The ranked run-off ballot would allow parties to ‘game’ the system and
would produce results similar to our current system. Here’s why:
voters choose their first, second, third and other choices. The party with the smallest number of votes
drops off the ballot, and their ballots are re-distributed to other parties on
the basis of the voters’ second choice.
This process continues until one party has a clear majority. Thus, parties that are the second choice of
most people can count on a win. The
Liberals are most likely to benefit from this system, as they are the second
choice of many Conservatives and some Greens and NDs. Murray Dobbin recently ran a good article on
this in The Tyee; read it at http://thetyee.ca/Opinion/2016/01/08/Does-Trudeau-Want-Fair-Elections/
Citizens can always write to their MPs and other
members of parliament – the Prime Minister comes to mind – to demand PR
now.
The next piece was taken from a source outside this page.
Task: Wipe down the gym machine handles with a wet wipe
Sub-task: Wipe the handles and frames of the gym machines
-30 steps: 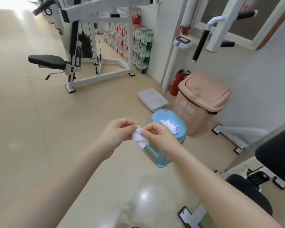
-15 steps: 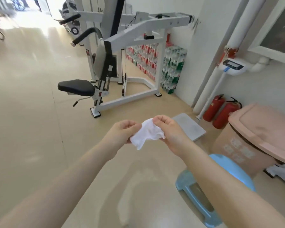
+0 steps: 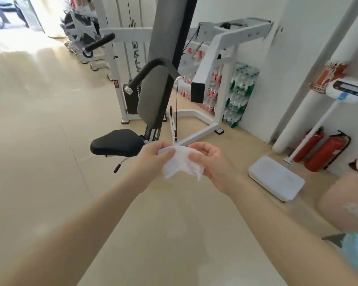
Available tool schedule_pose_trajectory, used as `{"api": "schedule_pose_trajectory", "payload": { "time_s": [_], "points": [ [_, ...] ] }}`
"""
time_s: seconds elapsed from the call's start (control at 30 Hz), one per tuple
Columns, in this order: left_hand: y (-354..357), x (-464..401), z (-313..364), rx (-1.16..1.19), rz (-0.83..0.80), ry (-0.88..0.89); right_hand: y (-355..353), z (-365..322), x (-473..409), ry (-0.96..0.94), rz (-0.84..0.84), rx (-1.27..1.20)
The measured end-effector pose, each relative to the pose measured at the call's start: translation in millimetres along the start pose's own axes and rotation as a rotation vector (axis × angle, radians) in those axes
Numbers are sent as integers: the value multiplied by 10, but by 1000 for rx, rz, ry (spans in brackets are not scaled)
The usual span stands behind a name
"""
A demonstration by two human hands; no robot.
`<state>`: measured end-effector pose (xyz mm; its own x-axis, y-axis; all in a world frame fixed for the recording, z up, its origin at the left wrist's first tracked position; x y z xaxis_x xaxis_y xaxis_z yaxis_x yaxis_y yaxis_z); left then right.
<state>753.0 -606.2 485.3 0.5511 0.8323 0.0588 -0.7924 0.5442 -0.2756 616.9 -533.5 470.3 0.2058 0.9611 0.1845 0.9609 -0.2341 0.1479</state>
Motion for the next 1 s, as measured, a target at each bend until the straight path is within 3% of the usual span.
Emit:
{"api": "schedule_pose_trajectory", "payload": {
  "time_s": [0.13,0.3,0.5,0.6,0.7,0.77,0.8,0.87,0.93,1.0],
  "points": [
    [-699,-771,29,-44,-70,30,349,-182,-779,5,196,27],
    [-977,-1769,73,-44,-184,67,346,-450,-1541,-76,367,46],
    [-1140,-3025,419,-155,-144,263,175,-996,-2589,-185,445,167],
    [-1211,-3586,748,-262,-123,397,-120,-1428,-2978,-263,676,177],
    [-1171,-4099,923,-421,-152,474,-411,-1845,-3061,-404,1023,413],
    [-1075,-4370,925,-521,-212,503,-396,-1999,-3127,-489,1125,783],
    [-1017,-4475,899,-581,-258,523,-340,-1965,-3250,-457,1068,972],
    [-864,-4609,853,-793,-392,633,-201,-1644,-3576,-263,798,1220],
    [-782,-4709,813,-998,-494,747,-106,-1353,-3709,-121,611,1288],
    [-798,-4808,831,-1038,-540,727,-112,-1383,-3671,-176,628,1178]
  ]
}}
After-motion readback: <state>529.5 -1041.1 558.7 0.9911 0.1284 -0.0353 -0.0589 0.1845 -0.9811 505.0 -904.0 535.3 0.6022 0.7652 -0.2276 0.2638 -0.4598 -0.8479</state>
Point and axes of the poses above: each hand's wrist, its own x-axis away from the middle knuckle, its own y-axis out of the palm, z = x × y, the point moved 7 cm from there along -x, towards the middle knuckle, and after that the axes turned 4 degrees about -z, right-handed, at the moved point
And people can always sign the Fair
Vote Canada online petition that FVC has been promoting for years - the
Declaration of Voters' Rights, at www.fairvote.ca/declaration.
Fair Vote Canada will be finding a way to present those 63,000 (and
growing) names to the federal Minister for Democratic Reform Maryam Monsef.
And for great information about the electoral
system and why it should be changed, hit the Fair Vote Canada website.
The Law Commission of Canada also did an excellent study of various electoral
systems in 2004 -- the report should be in the library -- and it is an easy and
compelling read. Finally, Denis Pilon wrote "The Politics of
Voting" -- a really good study of how partisan and undemocratic our system
is. Again, you should be able to get this in the library.
Will Canadians get a more democratic electoral
system before the next election? Governments
tend to lose their appetite for change when the status quo serves their
partisan interests well. But democracy
is not served well by our electoral system, and surely democracy is more
important than narrow partisan interests.
Joyce Green is Professor of Political Science on
faculty at the University of Regina, currently living in Cranbrook.
Thanks for clarifying the benefits of PR. For most us, reading the pros and cons of our electoral system is not exciting reading, but we need to put the effort into understanding why our electoral system needs to change. Now that more youth are voting, maybe they will demand a better system.
ReplyDeleteInteresting article, Joyce, but there's one thing I'd like to know. If we voted under a proportional representation (PR) system in the last election, who would have won the Kootenay-Columbia Riding given how close it was?